Vídeo de Haddad chegando em uma Ferrari é de 2016 e foi gravado em Interlagos

Não é verdade que o presidenciável Fernando Haddad (PT) tem uma Ferrari amarela e que usou o veículo para ir ao aeroporto de Congonhas, em São Paulo, nesta campanha eleitoral. O vídeo que acompanha o boato foi, na realidade, gravado em 2016, quando o então prefeito da capital paulista andou na carona do automóvel durante evento de inauguração de obras no Autódromo de Interlagos.

Nas peças de desinformação compartilhadas nas redes sociais, junto com o vídeo de 30 segundos é disseminada uma frase com informações falsas: “O candidato dos pobres, chegando ontem a tarde no aeroporto de Congonhas em SP, numa FERRARI que vale R$ 1.800.000,00 (sic)”.

Uma busca pelos termos “são paulo”, “haddad”, “ferrari” e “interlagos” no Google traz evidências sobre a real circunstância do vídeo com Haddad desembarcando do carro amarelo. A gravação foi feita em 29 de outubro de 2016, quando dois prédios para a infraestrutura do autódromo, gerido pelo município de São Paulo, foram inaugurados.

A inauguração foi reportada por veículos de imprensa (como aqui, aqui e aqui). A Prefeitura de São Paulo também registrou a inauguração em seu site. Fotos do evento estão no Flickr da administração municipal. Na ocasião, Haddad percorreu o circuito a bordo de dois carros da marca Ferrari. Um vermelho e outro amarelo. Este aparece, acelerando, nos instantes finais de reportagem institucional da prefeitura.

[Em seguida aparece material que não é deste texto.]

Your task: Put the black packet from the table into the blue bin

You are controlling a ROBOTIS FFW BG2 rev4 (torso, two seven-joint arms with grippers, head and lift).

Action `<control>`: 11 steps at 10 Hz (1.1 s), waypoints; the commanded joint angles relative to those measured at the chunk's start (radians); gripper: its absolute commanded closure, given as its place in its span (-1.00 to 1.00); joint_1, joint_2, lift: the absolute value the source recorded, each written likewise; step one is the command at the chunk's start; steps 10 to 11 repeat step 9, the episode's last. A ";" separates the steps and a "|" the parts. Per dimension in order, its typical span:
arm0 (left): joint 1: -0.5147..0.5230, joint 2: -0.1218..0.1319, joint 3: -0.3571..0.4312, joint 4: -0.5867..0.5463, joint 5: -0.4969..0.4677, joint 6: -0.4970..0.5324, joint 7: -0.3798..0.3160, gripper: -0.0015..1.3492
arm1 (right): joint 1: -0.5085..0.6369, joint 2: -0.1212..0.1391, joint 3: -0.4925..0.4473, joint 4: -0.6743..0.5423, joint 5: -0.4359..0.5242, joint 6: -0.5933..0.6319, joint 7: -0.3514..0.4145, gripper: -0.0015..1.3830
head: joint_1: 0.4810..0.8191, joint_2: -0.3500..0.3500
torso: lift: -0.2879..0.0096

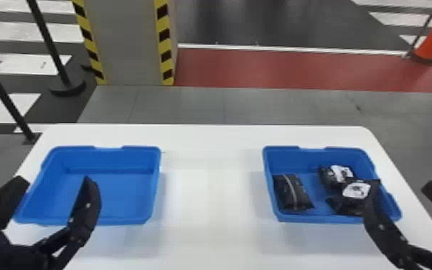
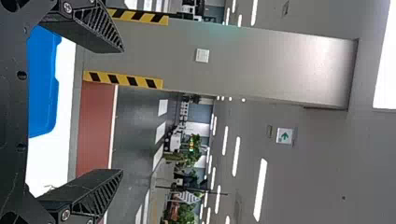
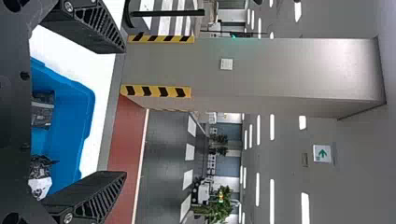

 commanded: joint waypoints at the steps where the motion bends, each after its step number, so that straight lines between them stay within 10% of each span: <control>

No domingo, 14 de outubro, o hoje presidenciável se manifestou sobre o boato. “Chegaram a dizer que eu sou dono de uma Ferrari porque eu fui fazer, fui inaugurar a pista de Interlagos e estava um membro da família Ermírio de Moraes que me convidou pra estrear a pista… E eu passei a ser dono da Ferrari dele? Isso está circulando na internet”, afirmou.

Na declaração de bens entregue pelo candidato à Justiça Eleitoral, não há nenhum automóvel registrado em nome dele.

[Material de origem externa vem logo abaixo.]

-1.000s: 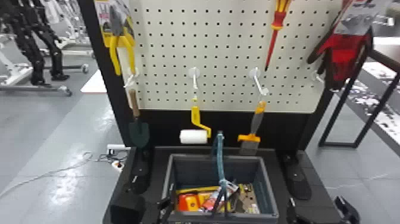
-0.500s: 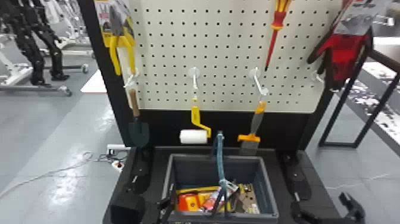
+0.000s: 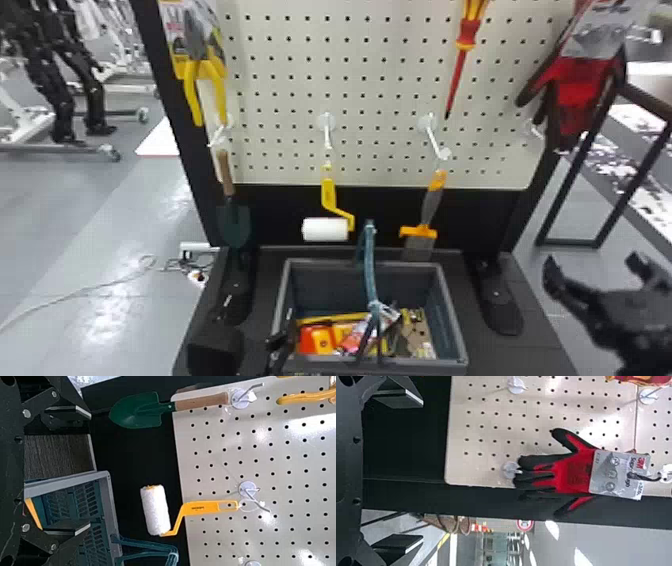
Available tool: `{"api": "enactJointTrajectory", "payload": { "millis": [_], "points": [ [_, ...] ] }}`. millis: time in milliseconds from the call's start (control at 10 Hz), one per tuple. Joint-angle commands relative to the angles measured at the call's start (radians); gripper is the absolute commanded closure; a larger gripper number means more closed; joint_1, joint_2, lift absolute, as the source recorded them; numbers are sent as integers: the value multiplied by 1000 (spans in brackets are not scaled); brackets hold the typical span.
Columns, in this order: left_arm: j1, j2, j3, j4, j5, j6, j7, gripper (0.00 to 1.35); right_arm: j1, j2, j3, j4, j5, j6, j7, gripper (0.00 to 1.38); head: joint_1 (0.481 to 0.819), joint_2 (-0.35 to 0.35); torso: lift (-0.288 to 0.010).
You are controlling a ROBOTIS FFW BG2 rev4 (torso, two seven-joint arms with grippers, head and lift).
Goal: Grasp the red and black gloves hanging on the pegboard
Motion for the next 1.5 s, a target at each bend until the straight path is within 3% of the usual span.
{"api": "enactJointTrajectory", "payload": {
  "millis": [0, 200, 300, 400, 700, 900, 1000, 1200, 1300, 1400],
  "points": [
    [-4, 0, -4, 2, 0, 3, 0, 317, -86, -1, -73, -19, -17, 102, 71, 104, 549, 0, -100],
    [-10, 3, -8, 2, 2, 6, 0, 317, -213, -7, -168, -40, -3, 209, 152, 104, 549, 0, -100],
    [-11, 3, -12, 3, 2, 8, 0, 317, -277, -33, -207, -49, 8, 272, 196, 99, 549, 0, -100],
    [-13, 3, -13, 3, 2, 8, 0, 317, -343, -79, -230, -45, -3, 346, 238, 98, 549, 0, -100],
    [-22, 11, -19, 3, 5, 14, -3, 317, -535, -257, -234, 32, -87, 553, 387, 96, 549, 0, -100],
    [-24, 9, -21, 5, 5, 15, -3, 317, -649, -336, -231, 89, -87, 619, 462, 96, 549, 0, -100],
    [-28, 9, -22, 8, 5, 19, -9, 317, -704, -397, -202, 147, -127, 657, 483, 90, 549, 0, -100],
    [-37, 14, -24, 11, 7, 20, -18, 317, -839, -523, -44, 351, -307, 691, 575, 78, 549, 0, -100],
    [-42, 19, -28, 12, 8, 22, -20, 317, -900, -567, 22, 409, -343, 697, 610, 76, 549, 0, -100],
    [-44, 17, -28, 14, 8, 23, -21, 317, -948, -587, 65, 455, -397, 697, 617, 76, 549, 0, -100]
  ]
}}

Versões do boato estão circulando desde o dia 10 de outubro, no Facebook e no Twitter. Em algumas postagens, o conteúdo falso foi visto mais de 100 mil vezes. O material também é um dos mais compartilhados no WhatsApp, segundo a ferramenta Monitor de WhatsApp, desenvolvida por pesquisadores da UFMG.

O Fato ou Fake e o boatos.org já publicaram desmentidos sobre esta informação falsa.